▸ **Given entries**
★ ★ ★
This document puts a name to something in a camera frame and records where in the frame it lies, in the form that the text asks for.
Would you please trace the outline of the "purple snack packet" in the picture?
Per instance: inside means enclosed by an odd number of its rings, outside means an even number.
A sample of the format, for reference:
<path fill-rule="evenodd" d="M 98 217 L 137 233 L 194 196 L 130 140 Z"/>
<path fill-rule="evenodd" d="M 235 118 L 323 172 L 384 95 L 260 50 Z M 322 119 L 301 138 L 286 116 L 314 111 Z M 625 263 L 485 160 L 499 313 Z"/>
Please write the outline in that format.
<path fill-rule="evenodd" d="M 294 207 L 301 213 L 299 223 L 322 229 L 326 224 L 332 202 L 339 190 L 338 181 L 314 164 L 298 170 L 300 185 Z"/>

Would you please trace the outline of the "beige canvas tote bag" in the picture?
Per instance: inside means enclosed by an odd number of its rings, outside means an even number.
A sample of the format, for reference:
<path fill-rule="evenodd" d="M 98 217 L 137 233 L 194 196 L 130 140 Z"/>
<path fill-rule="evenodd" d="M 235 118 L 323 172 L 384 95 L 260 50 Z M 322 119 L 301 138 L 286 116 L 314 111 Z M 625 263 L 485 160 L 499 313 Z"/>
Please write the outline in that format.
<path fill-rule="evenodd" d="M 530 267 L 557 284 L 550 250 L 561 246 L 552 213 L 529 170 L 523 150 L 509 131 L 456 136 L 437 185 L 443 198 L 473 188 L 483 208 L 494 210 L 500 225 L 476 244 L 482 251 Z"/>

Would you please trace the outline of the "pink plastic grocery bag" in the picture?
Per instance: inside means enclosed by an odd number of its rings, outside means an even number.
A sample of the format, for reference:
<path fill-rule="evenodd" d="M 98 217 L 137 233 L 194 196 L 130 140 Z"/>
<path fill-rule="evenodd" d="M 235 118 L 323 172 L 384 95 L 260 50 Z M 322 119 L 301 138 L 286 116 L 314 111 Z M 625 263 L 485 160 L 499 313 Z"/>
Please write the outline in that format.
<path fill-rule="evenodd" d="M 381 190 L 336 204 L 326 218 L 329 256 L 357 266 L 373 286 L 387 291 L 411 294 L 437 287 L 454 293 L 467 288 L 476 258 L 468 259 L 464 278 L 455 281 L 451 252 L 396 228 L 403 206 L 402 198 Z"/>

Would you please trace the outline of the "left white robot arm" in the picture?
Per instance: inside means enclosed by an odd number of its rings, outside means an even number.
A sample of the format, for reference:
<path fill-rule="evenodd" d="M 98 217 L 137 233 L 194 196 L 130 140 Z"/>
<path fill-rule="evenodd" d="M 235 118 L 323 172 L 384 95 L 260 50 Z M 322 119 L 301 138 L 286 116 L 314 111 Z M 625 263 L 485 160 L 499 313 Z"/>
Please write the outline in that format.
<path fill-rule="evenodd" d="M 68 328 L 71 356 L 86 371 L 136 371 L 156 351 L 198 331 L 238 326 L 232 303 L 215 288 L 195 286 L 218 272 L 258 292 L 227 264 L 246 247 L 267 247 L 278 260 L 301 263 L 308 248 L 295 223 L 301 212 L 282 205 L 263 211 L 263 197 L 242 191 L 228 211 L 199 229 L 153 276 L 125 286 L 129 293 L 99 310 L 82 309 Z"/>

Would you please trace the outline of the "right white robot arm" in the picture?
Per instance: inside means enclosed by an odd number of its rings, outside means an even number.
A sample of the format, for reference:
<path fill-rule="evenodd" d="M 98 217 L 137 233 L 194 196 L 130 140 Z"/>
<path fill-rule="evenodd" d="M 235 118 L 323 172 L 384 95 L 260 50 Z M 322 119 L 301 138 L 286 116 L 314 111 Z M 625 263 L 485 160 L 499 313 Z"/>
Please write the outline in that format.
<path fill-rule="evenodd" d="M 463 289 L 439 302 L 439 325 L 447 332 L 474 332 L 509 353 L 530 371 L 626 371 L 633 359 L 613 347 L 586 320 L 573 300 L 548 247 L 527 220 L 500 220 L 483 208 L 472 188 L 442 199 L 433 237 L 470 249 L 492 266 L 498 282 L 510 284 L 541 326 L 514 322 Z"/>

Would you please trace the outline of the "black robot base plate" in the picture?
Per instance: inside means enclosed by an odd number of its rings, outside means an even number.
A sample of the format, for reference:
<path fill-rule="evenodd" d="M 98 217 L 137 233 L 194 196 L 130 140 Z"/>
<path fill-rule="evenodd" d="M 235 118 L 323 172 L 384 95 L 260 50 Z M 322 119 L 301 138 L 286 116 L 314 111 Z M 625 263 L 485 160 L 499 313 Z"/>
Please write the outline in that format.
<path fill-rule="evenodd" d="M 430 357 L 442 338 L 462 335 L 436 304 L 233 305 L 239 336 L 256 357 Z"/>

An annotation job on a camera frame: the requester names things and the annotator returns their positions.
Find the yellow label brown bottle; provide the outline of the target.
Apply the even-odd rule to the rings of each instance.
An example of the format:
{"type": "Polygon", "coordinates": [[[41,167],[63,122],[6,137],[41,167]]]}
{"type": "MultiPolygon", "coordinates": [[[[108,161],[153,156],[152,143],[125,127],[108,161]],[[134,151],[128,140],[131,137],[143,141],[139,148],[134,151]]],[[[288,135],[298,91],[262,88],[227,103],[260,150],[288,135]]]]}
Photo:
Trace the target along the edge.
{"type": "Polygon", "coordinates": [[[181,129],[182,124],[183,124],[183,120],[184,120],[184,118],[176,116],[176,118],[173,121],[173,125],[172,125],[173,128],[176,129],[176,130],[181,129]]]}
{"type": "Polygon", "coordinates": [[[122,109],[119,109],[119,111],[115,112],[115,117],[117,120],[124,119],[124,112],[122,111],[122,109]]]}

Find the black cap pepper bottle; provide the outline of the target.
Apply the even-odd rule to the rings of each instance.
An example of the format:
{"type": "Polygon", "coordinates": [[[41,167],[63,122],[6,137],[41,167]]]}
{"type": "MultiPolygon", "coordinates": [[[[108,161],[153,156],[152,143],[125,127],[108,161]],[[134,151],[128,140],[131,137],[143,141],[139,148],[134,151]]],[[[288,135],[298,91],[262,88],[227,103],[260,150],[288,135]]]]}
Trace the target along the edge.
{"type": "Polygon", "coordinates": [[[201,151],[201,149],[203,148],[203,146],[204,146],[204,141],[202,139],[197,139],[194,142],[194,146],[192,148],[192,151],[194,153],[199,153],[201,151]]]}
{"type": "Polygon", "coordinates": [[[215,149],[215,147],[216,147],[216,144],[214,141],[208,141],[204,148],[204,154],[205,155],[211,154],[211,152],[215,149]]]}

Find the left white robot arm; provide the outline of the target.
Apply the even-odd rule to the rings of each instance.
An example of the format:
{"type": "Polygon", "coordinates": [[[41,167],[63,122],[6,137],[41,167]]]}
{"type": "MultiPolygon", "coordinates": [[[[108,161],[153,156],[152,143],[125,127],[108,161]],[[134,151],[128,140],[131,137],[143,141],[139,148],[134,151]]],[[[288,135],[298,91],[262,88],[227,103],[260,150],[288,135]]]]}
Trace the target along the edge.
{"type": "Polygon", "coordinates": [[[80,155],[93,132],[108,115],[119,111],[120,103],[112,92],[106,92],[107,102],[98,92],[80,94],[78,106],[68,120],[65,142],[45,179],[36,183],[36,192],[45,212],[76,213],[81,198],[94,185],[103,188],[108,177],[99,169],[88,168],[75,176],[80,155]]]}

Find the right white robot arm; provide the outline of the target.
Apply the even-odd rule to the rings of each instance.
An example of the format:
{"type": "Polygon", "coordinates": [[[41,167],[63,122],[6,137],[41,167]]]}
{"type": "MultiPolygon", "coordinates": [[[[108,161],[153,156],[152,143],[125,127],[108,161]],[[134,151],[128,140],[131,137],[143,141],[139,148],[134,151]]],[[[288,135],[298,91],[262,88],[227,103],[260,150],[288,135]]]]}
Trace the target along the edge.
★ ★ ★
▸ **What the exercise asks**
Lines from the one containing "Find the right" through the end of the data above must be written out exactly, and no other lines are needed.

▸ **Written response**
Find the right white robot arm; provide the outline of the target.
Apply the even-odd rule to the rings of each instance.
An example of the format:
{"type": "Polygon", "coordinates": [[[41,167],[63,122],[6,137],[41,167]]]}
{"type": "MultiPolygon", "coordinates": [[[[108,161],[153,156],[152,143],[125,127],[108,161]],[[134,151],[128,140],[131,137],[143,141],[139,148],[134,151]]],[[[288,135],[298,91],[262,88],[227,103],[260,150],[288,135]]]]}
Trace the target along the edge.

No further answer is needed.